Make an exact copy, from the records below, of the lines from the line containing "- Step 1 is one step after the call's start" to the line containing "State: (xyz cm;", both lines included, excluding pictures.

▬▬▬▬▬▬▬▬▬▬

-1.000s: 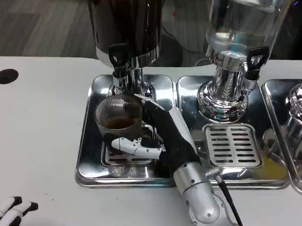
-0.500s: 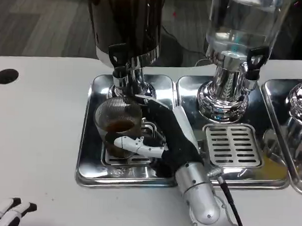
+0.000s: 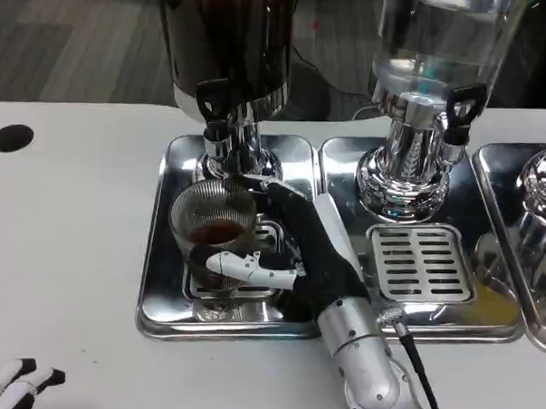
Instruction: Grasp the cup under the faucet to collect the drink, then remove the cup.
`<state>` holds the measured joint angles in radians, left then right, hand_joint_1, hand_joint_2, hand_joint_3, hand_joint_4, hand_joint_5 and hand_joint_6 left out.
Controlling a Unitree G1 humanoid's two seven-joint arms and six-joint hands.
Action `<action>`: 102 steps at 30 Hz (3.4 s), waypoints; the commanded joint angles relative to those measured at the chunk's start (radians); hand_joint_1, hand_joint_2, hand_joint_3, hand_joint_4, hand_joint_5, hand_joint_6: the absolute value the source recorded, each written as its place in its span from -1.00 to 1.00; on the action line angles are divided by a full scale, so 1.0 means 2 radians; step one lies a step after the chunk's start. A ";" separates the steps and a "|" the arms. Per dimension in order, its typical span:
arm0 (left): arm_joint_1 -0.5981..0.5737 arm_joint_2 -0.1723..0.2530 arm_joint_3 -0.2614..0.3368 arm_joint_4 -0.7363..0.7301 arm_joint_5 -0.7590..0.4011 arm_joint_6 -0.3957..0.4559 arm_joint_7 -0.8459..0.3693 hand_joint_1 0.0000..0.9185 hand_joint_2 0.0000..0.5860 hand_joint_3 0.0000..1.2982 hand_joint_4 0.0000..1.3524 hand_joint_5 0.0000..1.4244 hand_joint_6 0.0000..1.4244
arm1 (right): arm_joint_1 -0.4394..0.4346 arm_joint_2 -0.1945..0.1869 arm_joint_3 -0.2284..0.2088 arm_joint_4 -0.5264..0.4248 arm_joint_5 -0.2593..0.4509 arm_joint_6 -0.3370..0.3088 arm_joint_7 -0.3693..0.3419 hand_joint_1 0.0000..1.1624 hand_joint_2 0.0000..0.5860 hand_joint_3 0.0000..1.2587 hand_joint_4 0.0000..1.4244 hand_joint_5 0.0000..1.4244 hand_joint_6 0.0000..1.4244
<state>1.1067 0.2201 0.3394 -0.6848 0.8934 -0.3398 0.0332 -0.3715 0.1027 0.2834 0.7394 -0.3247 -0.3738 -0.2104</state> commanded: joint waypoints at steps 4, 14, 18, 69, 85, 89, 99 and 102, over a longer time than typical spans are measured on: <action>0.008 0.000 0.001 -0.004 -0.002 -0.005 -0.005 -0.89 -0.75 -0.59 -0.77 -0.68 -0.25 | 0.014 0.006 0.004 -0.006 -0.002 -0.008 -0.010 0.42 -0.75 -0.39 -0.46 -0.53 -0.72; 0.007 0.001 0.000 -0.003 -0.002 -0.003 -0.008 -0.89 -0.75 -0.59 -0.77 -0.68 -0.25 | 0.015 0.006 0.009 -0.004 -0.004 -0.009 -0.017 0.44 -0.75 -0.39 -0.45 -0.52 -0.72; 0.006 0.001 -0.002 0.000 -0.003 -0.004 -0.009 -0.89 -0.75 -0.59 -0.77 -0.68 -0.25 | 0.016 0.008 0.011 -0.003 -0.003 -0.010 -0.020 0.43 -0.74 -0.38 -0.44 -0.50 -0.70; -0.046 0.009 -0.050 0.013 0.014 0.023 -0.038 -0.89 -0.75 -0.63 -0.79 -0.68 -0.25 | 0.104 -0.042 -0.017 -0.190 0.016 0.006 0.049 0.38 -0.76 -0.28 -0.34 -0.38 -0.58; -0.067 0.015 -0.081 0.021 0.029 0.037 -0.047 -0.89 -0.73 -0.64 -0.79 -0.68 -0.25 | 0.163 -0.080 -0.027 -0.253 0.028 0.004 0.086 0.39 -0.77 -0.26 -0.34 -0.38 -0.61; -0.073 0.017 -0.089 0.023 0.033 0.042 -0.049 -0.89 -0.73 -0.65 -0.79 -0.68 -0.25 | 0.178 -0.088 -0.033 -0.267 0.035 0.002 0.096 0.39 -0.76 -0.26 -0.34 -0.38 -0.61; -0.084 0.020 -0.107 0.023 0.041 0.056 -0.053 -0.88 -0.71 -0.65 -0.80 -0.68 -0.25 | 0.216 -0.105 -0.046 -0.303 0.056 -0.009 0.118 0.39 -0.76 -0.25 -0.34 -0.38 -0.61; -0.086 0.021 -0.112 0.023 0.043 0.060 -0.055 -0.88 -0.71 -0.65 -0.81 -0.68 -0.25 | 0.229 -0.111 -0.050 -0.314 0.063 -0.013 0.126 0.39 -0.76 -0.25 -0.34 -0.38 -0.61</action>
<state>0.9348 0.2515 0.1297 -0.6455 0.9619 -0.2316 -0.0610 0.0734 -0.1165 0.1974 0.1643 -0.2344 -0.3459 0.0327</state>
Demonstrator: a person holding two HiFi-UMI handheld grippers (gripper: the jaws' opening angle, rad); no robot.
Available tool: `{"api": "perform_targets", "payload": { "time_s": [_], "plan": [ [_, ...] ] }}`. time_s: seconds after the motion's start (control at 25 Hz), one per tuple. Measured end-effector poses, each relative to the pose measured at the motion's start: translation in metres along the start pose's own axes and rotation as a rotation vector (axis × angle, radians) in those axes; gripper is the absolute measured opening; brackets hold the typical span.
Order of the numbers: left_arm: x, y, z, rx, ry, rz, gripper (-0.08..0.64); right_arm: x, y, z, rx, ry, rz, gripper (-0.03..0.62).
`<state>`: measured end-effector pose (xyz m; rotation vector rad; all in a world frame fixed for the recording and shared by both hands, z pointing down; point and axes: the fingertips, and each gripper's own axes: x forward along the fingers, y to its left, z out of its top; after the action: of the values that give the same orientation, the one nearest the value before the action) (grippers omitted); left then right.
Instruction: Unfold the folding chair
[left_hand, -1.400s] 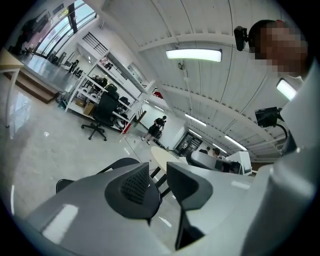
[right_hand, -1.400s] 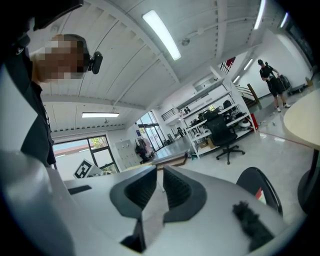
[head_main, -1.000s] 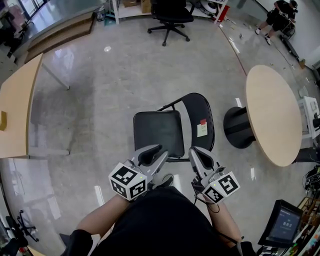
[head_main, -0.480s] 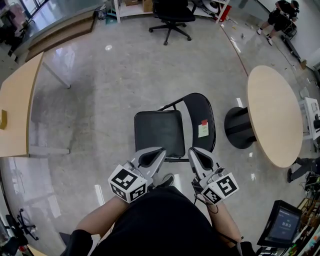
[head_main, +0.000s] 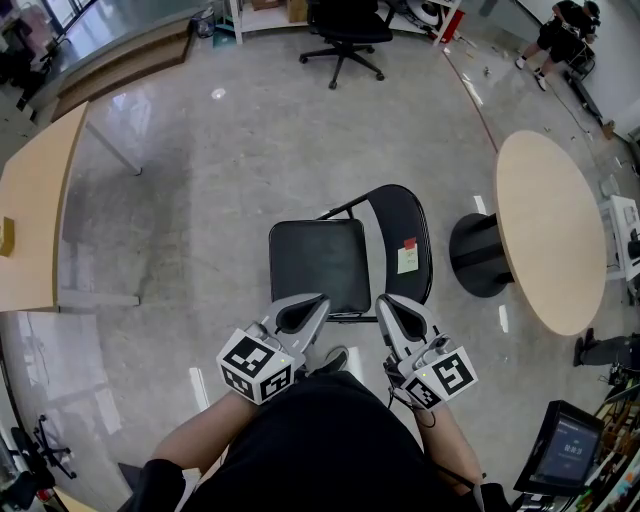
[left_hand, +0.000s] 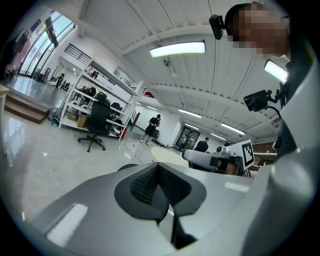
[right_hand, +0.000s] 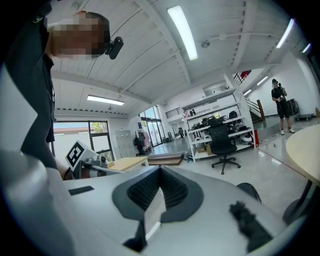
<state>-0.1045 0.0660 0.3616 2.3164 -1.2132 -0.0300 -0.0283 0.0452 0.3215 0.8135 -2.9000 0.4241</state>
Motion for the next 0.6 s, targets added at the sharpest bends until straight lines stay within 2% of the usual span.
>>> {"api": "perform_targets", "payload": {
  "time_s": [0.6],
  "plan": [
    [0.0036, -0.0047, -0.0024, 0.019, -0.002, -0.007, 0.006, -0.0046, -0.0026, -0.0017, -0.004, -0.001, -0.002, 0.003]
  ]
}}
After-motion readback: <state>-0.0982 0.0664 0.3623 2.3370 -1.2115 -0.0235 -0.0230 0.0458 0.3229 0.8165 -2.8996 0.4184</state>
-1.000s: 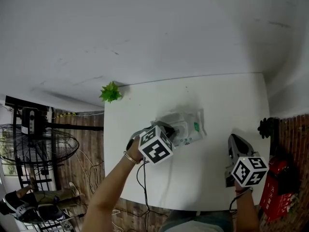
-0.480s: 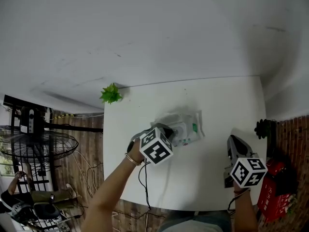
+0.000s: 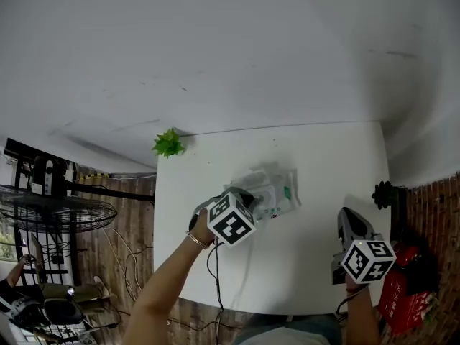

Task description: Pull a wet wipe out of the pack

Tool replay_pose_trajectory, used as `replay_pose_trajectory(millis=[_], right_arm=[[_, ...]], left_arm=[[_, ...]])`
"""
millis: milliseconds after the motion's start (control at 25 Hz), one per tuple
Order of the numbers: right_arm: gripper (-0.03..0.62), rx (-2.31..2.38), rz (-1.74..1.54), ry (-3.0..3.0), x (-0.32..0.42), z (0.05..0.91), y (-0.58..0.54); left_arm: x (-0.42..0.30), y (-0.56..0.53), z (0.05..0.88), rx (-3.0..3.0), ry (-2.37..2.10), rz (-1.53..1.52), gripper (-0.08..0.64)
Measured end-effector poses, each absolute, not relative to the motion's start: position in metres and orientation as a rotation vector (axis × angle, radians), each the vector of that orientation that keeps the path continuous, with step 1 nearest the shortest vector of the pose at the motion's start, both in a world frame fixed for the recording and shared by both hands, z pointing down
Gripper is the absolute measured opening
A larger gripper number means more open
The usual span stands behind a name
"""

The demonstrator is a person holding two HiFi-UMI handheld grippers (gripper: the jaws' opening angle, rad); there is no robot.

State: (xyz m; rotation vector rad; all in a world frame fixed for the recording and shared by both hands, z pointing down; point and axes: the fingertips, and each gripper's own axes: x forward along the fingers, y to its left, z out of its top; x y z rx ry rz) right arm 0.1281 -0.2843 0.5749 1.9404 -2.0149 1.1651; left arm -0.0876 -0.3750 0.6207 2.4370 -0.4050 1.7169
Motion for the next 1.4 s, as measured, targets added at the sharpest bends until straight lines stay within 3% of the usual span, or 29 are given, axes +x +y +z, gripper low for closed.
replay_pose_trajectory(millis=[1400], right_arm=[[0.002, 2.033, 1.121, -2.037, 0.132, 0.534, -0.260]], left_arm=[[-0.090, -0.386, 0.564, 2.541, -0.544, 1.675, 0.011]])
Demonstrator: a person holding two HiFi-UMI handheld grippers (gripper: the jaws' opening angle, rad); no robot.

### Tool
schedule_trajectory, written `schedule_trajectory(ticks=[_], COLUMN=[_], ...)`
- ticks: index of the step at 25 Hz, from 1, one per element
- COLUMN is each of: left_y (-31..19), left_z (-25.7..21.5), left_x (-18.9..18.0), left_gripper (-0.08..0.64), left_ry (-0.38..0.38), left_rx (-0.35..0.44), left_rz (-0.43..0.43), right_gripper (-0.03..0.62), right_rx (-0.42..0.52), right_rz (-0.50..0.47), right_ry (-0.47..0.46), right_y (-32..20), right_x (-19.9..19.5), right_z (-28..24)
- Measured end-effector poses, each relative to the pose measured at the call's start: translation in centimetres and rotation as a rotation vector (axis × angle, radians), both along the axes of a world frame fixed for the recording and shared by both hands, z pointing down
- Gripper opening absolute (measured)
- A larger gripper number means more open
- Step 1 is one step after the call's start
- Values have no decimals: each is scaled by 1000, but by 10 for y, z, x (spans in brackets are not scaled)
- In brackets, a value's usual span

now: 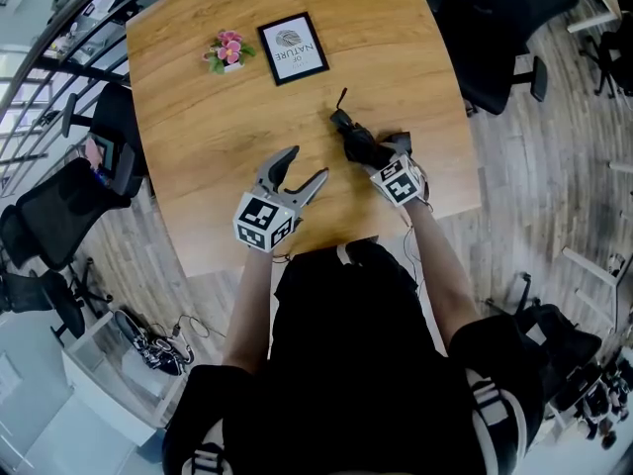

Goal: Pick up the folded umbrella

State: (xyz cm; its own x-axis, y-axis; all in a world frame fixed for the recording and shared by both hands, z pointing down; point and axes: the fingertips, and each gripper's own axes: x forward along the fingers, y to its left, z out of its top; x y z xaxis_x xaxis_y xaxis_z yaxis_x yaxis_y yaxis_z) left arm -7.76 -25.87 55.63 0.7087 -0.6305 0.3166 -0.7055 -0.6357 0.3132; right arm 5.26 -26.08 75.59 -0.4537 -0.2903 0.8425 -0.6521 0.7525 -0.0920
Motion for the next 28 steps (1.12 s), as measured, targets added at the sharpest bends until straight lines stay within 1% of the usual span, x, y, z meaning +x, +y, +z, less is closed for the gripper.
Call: schedule_trajectory(ticks=[7, 12, 15, 20, 24, 28], left_y=[10, 21, 28, 41, 50, 53], left_z=[-11, -19, -24, -32, -42, -56], left_x=[1, 6, 8, 17, 25, 34], left_gripper=[305, 304, 304, 304, 304, 304], left_ry=[0, -3, -10, -26, -33, -39], left_rx=[21, 39, 55, 78, 98, 134], left_rz=[-4, 10, 17, 28, 27, 30], right_gripper=[233, 235, 235, 236, 236, 236], right_rx=[47, 126, 157, 207, 236, 279], right_rz=[12, 46, 62, 49, 71, 96], right_ry=[-36, -73, -92, -97, -124, -155], right_y=[2, 0, 1, 8, 15, 18], right_x=[8, 12, 16, 22, 32, 43], right_z=[-28, -59, -76, -103, -120, -139])
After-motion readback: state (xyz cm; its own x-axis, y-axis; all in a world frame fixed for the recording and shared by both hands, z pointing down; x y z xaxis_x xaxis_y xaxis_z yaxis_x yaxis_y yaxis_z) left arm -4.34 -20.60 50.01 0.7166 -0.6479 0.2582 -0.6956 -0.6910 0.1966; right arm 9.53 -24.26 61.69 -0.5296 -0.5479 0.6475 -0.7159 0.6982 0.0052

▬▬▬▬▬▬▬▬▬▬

Response to the exercise ->
- Step 1 is one step after the call's start
- Values have no decimals: each is scaled by 1000, but by 10 for y, z, x (spans in brackets are not scaled)
- In brackets, a value's usual span

now: 

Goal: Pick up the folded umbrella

State: (xyz cm; its own x-axis, y-axis; all in a world frame fixed for the recording and shared by both hands, z pointing down; point and axes: the fingertips, and each gripper's own axes: x forward along the fingers, y to its left, z out of its top; x y z xaxis_x xaxis_y xaxis_z yaxis_x yaxis_y yaxis_z) left arm -7.76 -25.87 55.63 0.7087 -0.6305 0.3166 -0.7055 -0.6357 0.3132; right arm 5.26 -26.08 75.59 -0.4537 -0.2903 0.8425 -0.6521 0.7525 -0.0920

No additional answer is needed here.